• TRY IT
Restate word for word the entries below, starting with the line with "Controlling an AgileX" and continuing through the line with "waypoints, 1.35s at". Include both of those lines and no others.

• SOURCE DATA

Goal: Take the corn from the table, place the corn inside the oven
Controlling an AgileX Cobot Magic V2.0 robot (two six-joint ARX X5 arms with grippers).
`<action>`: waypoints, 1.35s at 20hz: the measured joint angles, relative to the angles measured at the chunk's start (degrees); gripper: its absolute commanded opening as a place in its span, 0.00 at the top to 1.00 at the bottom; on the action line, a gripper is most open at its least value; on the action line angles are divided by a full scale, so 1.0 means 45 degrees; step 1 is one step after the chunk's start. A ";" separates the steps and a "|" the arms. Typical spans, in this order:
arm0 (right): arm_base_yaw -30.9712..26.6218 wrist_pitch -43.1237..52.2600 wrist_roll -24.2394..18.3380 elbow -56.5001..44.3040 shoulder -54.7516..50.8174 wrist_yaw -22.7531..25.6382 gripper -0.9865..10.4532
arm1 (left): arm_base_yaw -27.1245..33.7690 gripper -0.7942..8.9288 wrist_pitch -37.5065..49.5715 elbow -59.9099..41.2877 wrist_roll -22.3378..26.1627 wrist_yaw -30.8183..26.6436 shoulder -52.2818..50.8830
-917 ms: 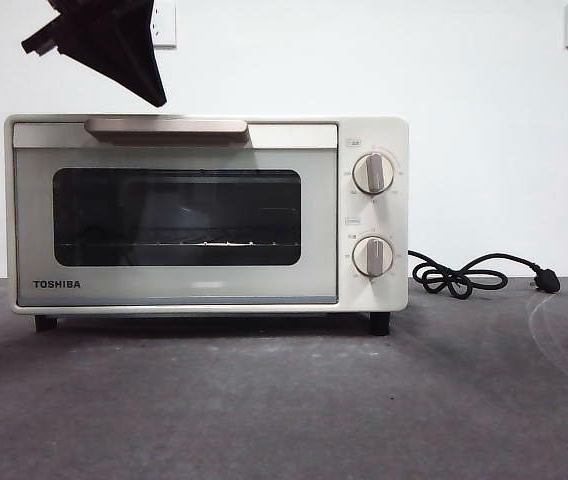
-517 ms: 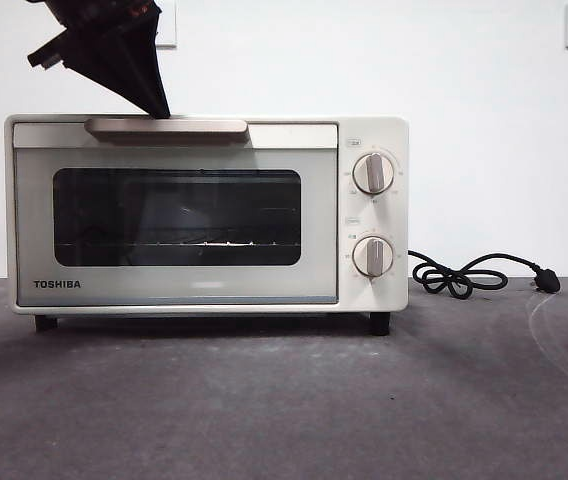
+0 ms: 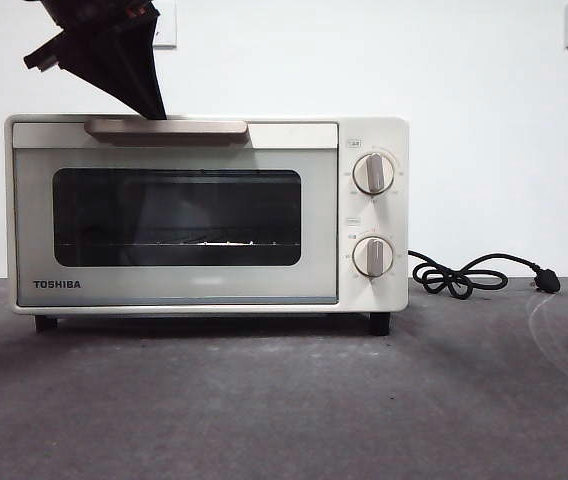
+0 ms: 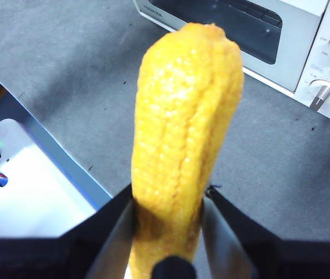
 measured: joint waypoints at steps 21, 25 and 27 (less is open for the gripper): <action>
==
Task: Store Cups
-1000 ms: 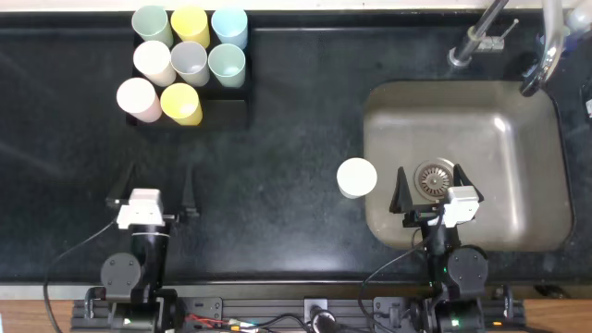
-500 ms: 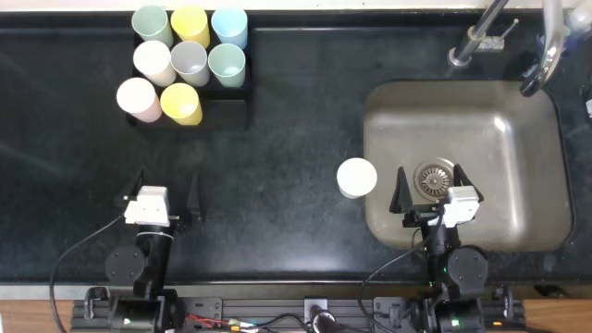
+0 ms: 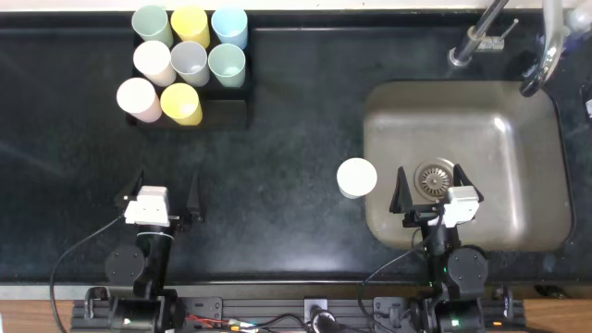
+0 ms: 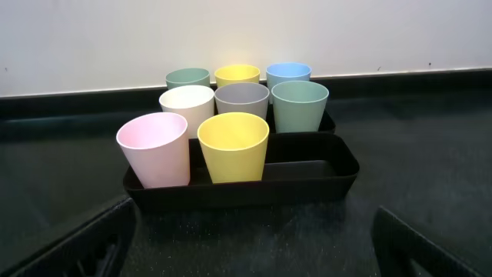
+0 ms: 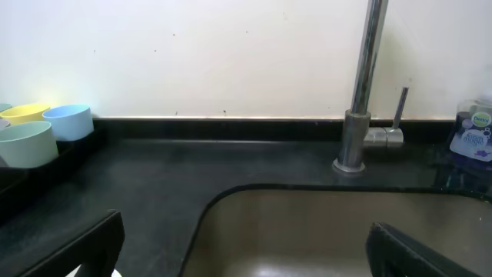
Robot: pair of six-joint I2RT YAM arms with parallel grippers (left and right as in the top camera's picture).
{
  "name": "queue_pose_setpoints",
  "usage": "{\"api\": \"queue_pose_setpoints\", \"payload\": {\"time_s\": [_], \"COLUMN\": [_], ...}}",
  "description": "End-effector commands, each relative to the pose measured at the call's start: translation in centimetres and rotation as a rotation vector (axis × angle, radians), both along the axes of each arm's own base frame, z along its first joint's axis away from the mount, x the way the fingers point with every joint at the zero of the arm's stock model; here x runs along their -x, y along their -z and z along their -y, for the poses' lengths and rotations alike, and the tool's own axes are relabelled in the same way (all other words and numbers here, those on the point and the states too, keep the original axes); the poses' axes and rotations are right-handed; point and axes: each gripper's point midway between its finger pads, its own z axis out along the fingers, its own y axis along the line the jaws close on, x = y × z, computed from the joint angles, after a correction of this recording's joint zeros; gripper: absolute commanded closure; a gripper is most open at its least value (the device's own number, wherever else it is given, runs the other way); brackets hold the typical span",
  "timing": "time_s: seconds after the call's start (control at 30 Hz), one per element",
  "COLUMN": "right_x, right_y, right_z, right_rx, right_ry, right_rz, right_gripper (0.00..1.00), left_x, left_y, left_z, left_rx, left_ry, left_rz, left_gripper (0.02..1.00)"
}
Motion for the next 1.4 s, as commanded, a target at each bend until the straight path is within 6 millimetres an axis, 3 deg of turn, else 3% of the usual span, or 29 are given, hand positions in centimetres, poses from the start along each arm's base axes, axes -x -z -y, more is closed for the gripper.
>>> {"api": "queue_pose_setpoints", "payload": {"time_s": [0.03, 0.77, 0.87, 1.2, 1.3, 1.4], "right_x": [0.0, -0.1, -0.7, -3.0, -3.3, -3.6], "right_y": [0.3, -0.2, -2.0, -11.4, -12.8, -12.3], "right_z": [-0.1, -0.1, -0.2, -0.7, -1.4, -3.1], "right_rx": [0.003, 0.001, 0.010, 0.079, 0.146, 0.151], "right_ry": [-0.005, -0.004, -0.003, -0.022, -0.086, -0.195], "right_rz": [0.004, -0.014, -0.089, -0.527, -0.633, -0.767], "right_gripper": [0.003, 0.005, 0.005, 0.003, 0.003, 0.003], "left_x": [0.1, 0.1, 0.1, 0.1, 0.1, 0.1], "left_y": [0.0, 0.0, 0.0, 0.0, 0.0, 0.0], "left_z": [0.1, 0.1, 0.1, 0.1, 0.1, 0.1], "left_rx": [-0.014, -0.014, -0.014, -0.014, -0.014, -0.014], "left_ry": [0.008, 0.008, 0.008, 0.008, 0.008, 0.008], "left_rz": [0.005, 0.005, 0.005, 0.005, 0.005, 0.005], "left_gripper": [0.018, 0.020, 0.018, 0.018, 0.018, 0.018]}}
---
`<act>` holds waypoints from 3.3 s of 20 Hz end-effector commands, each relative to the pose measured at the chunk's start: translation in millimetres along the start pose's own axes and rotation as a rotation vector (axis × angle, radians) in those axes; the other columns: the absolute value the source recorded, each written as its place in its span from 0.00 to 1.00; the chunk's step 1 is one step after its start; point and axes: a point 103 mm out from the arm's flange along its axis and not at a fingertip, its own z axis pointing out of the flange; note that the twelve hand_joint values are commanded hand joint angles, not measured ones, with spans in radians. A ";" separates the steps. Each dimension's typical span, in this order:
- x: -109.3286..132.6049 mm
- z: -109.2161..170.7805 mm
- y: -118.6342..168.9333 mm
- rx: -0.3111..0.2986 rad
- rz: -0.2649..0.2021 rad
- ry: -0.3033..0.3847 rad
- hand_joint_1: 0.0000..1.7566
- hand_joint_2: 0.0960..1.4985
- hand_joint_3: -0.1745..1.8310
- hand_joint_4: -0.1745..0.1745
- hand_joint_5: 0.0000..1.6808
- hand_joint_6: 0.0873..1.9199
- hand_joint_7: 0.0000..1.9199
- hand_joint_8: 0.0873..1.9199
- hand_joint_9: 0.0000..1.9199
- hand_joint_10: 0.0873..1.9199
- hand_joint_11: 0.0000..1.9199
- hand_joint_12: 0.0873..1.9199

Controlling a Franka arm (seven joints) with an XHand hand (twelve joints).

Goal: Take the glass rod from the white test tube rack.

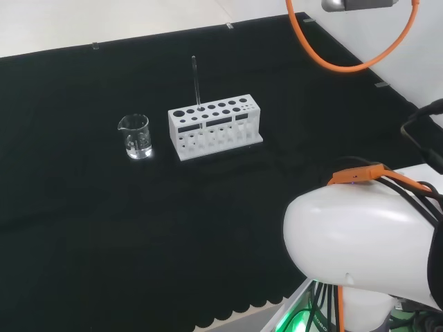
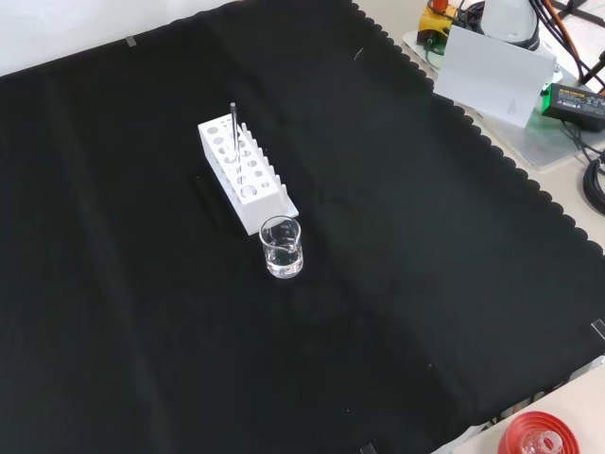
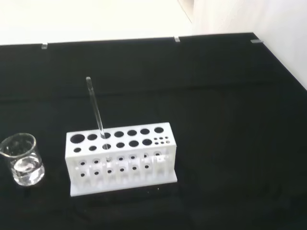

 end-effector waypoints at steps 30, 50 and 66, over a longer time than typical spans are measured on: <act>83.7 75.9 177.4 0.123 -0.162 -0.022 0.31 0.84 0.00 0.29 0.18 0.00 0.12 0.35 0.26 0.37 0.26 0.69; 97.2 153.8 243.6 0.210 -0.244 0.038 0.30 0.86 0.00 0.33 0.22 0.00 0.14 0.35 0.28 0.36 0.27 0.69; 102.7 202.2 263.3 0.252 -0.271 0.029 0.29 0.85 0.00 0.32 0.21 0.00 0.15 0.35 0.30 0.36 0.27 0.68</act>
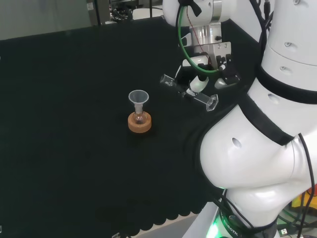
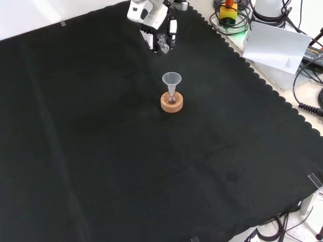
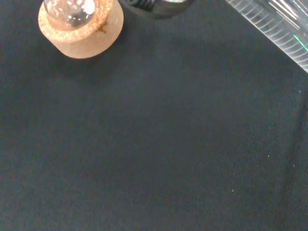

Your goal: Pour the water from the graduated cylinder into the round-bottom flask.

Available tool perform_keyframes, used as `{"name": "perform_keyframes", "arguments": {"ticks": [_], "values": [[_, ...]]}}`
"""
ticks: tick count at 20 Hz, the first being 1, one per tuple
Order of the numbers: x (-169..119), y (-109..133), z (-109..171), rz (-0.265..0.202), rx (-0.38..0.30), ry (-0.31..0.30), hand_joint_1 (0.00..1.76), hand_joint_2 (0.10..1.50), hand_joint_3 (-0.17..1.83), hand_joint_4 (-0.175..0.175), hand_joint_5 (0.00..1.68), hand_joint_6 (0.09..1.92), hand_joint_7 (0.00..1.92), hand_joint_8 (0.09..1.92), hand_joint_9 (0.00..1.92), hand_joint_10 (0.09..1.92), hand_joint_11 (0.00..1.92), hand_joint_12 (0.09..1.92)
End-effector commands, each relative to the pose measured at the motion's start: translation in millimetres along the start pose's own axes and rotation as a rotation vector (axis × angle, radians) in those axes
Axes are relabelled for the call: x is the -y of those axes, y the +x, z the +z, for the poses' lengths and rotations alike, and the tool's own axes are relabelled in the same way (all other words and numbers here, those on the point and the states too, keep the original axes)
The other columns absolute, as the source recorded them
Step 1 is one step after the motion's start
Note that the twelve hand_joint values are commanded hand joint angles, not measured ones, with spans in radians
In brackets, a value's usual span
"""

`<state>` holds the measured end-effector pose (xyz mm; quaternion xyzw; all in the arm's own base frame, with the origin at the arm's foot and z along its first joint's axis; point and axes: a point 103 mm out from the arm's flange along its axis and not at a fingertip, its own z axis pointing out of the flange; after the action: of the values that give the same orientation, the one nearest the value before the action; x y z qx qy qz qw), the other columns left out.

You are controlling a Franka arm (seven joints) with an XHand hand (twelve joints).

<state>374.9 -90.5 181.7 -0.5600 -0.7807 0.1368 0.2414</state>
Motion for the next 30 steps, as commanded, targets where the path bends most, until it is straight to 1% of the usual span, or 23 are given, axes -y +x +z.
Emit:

• THE COMPLETED TASK
Controlling an AgileX Cobot Magic V2.0 robot (two six-joint ARX X5 arms with grippers).
`<action>`: waypoints, 1.35s at 20hz: the measured joint angles, relative to the angles measured at the chunk's start (degrees); gripper: its absolute commanded opening as a place in its span, 0.00 at the top to 1.00 at the bottom; on the action line, a gripper is most open at its least value; on the action line angles are divided by a full scale, so 1.0 means 45 degrees; step 1 is one step after the chunk's start. A ";" separates the steps and a "|" the arms. Typical spans, in this order:

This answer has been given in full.